Blog_AUS_Bushfires_19_20

AUSTRALIA'S BUSHFIRES

AUSTRALIA'S BUSHFIRES: 2019/2020 ANALYSED WITH NASA SATELLITE  DATA
by Ditty April 2020
Keywords: Bushfires, Australia, NASA, Geo Spacial Analysis


Introduction - What is going on 
Last November (2019) until February (2020) I was traveling from The Netherlands to the lovely country down under, Australia. The moment the airplane touched down on Australian soil - I felt this was going to be great place to spend some time! As an avid traveller different countries tend to set-off different senses. For me the likes of Iceland, Sweden and Japan have always been of particular intrest. As these countries balance an impressive (and almost overwhelming) nature with great city experiences. So I was bound for a treat down under! Or as the kindest barista in Melbourne's CBD said: "You've come to there right place - aye mate. We’ve got heaps of ’em!" 

From Observation to Research Area
After unwinding a bit from a long journey and finally getting over my over my jetlag - I decided to travel to Sydney and from there 'play it by ear' in terms of travelling to nature's finest. On top of the list was a hike in the blue mountains. Just to give you a sense of direction and the magnitude of the national park (and the parks nearby) you can find the map below. If you want to know more about park you should definitely check the NSW National Parks and Wildlife Service website

At the same time of planning my trips I also started noticing (it was actually hard not to) that something was going on in Australia. There were days that there was a 'sepia filters-ish' tone visible and an intensive smell of smoke was noticeable. For that reason I started to investigate a bit more what was actually going on. I felt somewhat confused noticing that life in the big cities was continuing while other parts were burning. And there you have it: my first introduction to Bushfires. The topic of this research.

Research Question - what better to understand
When further investigating this phenomenon off course al lot of information and opinions can be founds in the media. As it's never been in my character to hold an opinion agains someone, but is in my nature to form one based of facts. Hence, I decided to analyse this phenomenon properly when back in The Netherlands.  At that time I formed a clear sense of what I was going to study and formulated the following research question:

1. How did the wild fires develop in Australia during the bushfire season of 2019/2020?


Data collection & manipulation
Over the years I have developed a particular interest in geo-spatial analysis. With the use of R (language and environment for statistical computing and graphics) I will be using data science technique and methods like descriptive statistics, geo-spatial analysis and multi-variate analysisThe insights can be used to track and analyse how the bushfires developed across Australia, and possible give insight towards fire fighting capacity decisions. Where, I am well aware that my knowledge is relatively limited compared to local (Australian) knowledge. Hopefully this research helps as a first introduction in explaining the bushfires for people less familiar with this phenomenon. Similar to my situation, before travelling to Australia.  

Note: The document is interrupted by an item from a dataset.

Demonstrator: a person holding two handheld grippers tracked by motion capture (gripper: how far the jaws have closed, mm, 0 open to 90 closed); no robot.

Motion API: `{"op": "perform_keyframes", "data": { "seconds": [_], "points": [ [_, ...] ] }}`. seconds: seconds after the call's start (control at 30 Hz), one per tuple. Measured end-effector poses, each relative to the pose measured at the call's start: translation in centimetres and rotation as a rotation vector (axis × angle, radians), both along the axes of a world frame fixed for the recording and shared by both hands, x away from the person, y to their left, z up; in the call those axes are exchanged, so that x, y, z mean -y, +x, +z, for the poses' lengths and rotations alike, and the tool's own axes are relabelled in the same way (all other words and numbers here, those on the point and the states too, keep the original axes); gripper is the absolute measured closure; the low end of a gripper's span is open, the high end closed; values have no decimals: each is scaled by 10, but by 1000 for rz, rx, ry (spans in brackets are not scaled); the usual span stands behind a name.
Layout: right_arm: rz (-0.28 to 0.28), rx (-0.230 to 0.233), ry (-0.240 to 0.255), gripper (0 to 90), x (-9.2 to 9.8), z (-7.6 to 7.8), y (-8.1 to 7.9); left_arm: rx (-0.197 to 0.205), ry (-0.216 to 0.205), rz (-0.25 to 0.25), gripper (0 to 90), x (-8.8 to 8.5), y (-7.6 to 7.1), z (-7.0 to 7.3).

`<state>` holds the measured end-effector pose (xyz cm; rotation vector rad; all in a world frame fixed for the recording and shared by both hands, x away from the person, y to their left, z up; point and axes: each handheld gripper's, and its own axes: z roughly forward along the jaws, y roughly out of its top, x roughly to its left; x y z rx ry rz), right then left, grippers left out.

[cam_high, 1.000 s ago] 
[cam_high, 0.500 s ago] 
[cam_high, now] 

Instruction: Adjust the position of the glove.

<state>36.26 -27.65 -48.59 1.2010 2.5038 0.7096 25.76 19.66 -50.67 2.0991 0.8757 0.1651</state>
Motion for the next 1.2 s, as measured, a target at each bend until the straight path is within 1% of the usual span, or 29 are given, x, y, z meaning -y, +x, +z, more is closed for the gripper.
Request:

Before starting to analyse the bushfire data. We need to find out how to get acces to this data. After some preliminary desk research I foresaw two data science techniques for collecting the data. 

  1. Web-scraping the data from sources like wikipedia. 
  2. Using NASA's satellite data with heat detection algorithm

An easy choice
Webscraping: although I'am a partizan of fast prototyping in my code and initially pay less attention to re-usability of it (I usually do that after finalising the project) web scraping as - I once again discovered in my Corona related posts-  can be a a time consuming and ordeal experience. Digging trough the source HTML of sites and transforming the data into workable tables and objects in your RStudio can get messy. And then....NASA satellite data! As somewhat of a geek (or actually - full on one) I got very excited about the possibility of working with Satellite data from NASA!. (you guess which one  - were going to use in research) . Yup, NASA data - it is!

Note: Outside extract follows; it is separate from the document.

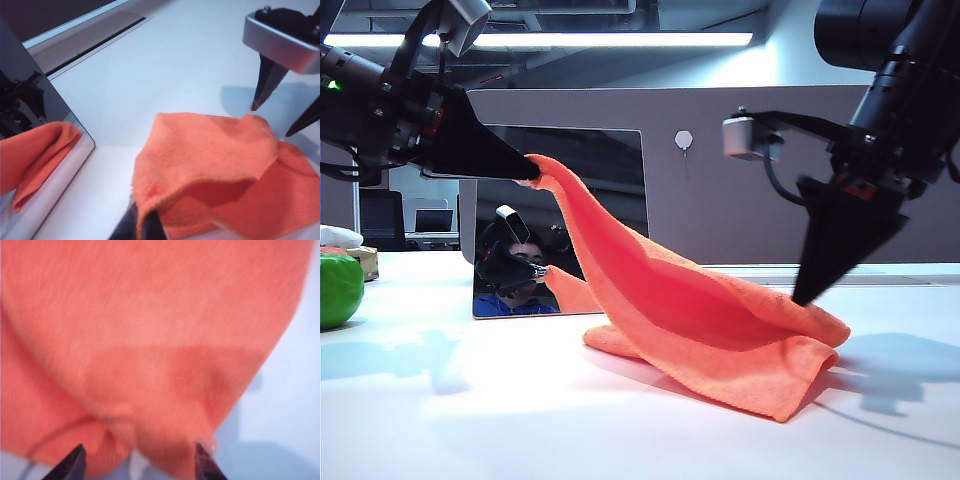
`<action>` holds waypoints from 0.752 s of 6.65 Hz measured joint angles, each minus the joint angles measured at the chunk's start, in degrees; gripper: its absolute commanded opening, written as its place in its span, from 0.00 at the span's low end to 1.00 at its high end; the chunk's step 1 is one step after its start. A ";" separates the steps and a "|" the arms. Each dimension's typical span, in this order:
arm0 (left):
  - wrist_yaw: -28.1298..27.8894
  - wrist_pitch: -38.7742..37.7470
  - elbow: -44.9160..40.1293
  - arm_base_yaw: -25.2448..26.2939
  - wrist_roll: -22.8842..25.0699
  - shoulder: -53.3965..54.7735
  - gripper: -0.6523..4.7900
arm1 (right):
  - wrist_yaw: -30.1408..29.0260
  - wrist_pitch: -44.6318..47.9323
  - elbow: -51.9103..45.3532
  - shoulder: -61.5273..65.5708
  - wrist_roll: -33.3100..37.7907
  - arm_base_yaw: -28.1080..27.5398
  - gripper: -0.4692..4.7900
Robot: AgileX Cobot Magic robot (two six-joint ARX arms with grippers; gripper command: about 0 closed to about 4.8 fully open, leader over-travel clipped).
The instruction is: Pick up the cloth from the table and use it to cover the mirror.
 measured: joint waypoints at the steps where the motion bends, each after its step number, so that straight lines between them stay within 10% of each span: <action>1: 0.02 0.00 0.00 0.02 0.00 0.00 0.11 | -2.43 1.66 0.00 0.00 0.81 0.11 0.63; 5: 9.20 4.70 0.00 0.02 -2.32 0.02 0.11 | 1.79 15.34 0.02 7.19 6.36 8.48 0.63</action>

Meta Data: what data is available 
The further I got in the NASA documentation - I started realising that utilising this option might be achievable. Where, as with every post I take into account that readers do not need to have deep understanding about statistical or data science concepts. 

The data can be found on the NASA's active fire site. A quick scan of this page provides us the information that data from the satellite is detected across the globe in the following regions. 

  1. Alaska
  2. Conterminous US and Hawaii
  3. Central America
  4. South America
  5. Europe
  6. Northern and Central Africa
  7. Southern Africa
  8. Russia and Asia
  9. South Asia
  10. South East Asia
  11. Australia and New Zealand

Limitation / Scoping
For this analysis we are interested in the ' Australia and New Sealand' data. (Keep in mind for future research, how great is - knowing that the data is also available for all other regions).


Evaluating Data Sources - a step back to get the full picture
While reading through the site I also found that NASA uses different sensors (instruments) and algorithms onboard different satellites for (fire) detection purposes, being VIRSS and MODIS.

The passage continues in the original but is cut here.